■ **Task material**
————————

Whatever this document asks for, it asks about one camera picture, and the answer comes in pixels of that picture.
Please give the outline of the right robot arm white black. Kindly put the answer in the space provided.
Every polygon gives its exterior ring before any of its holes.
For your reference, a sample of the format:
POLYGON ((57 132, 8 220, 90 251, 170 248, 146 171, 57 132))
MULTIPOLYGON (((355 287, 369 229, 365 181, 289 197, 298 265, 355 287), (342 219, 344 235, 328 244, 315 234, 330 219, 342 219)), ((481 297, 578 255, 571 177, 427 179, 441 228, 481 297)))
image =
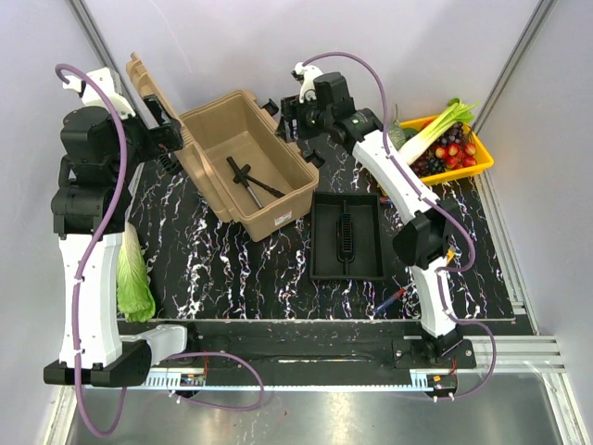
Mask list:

————————

■ **What to do**
Every line of the records above should be copied exactly, while the pictures are left behind.

■ **Solution for this exercise**
Whatever this document asks for, it asks about one camera picture, and the answer comes in pixels of that picture.
Please give the outline of the right robot arm white black. Kindly put the answer in the space provided.
Every polygon gives its exterior ring before any of its holes.
For your reference, a sample of the format:
POLYGON ((57 132, 8 220, 90 251, 170 248, 146 171, 57 132))
MULTIPOLYGON (((355 287, 369 229, 365 181, 289 197, 298 265, 355 287), (342 219, 344 235, 328 244, 315 234, 330 219, 342 219)), ((481 297, 578 255, 571 177, 427 179, 441 228, 481 297)))
image =
Mask list:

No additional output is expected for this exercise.